Your task:
Starting at the first line, copy the data below through to the end, exactly.

Data below:
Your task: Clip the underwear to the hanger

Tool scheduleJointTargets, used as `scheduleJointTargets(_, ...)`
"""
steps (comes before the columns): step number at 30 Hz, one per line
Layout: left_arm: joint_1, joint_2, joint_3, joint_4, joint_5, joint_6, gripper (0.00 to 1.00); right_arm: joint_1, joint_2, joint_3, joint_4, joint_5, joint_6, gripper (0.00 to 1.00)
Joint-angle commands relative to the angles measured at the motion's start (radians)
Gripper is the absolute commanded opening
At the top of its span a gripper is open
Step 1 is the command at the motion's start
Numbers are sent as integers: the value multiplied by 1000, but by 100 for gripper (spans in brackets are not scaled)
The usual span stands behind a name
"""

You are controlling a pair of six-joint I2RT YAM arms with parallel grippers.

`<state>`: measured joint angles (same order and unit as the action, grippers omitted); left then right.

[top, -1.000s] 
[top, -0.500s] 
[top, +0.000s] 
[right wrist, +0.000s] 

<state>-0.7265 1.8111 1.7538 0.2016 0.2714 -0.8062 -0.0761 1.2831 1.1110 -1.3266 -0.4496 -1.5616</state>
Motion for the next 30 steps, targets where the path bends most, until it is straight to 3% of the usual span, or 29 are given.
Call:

Expected answer:
Your task: Clip the underwear to the hanger

Tool scheduleJointTargets, used as `scheduleJointTargets(_, ...)`
"""
steps (comes before the columns): step number at 30 Hz, one per line
Layout: left_arm: joint_1, joint_2, joint_3, joint_4, joint_5, joint_6, gripper (0.00 to 1.00); right_arm: joint_1, joint_2, joint_3, joint_4, joint_5, joint_6, gripper (0.00 to 1.00)
Joint-angle commands relative to the angles measured at the motion's start (radians)
Gripper is the absolute commanded opening
At the top of its span a gripper is open
Step 1 is the command at the motion's start
Numbers are sent as integers: the value multiplied by 1000, but by 100 for gripper (spans in brackets are not scaled)
The usual span stands behind a name
"""

You are controlling a pair of six-joint I2RT YAM arms with parallel grippers.

`<state>`: measured joint angles (same order and unit as the action, grippers omitted); left then right.

[top, -1.000s] 
[top, -0.500s] 
[top, +0.000s] 
[right wrist, +0.000s] 

<state>-0.7265 1.8111 1.7538 0.2016 0.2714 -0.8062 -0.0761 1.2831 1.1110 -1.3266 -0.4496 -1.5616</state>
Motion for the next 30 steps, targets where the path bends most, until it is straight to 3% of the usual span, or 29 are given.
Call:

This output contains the full answer.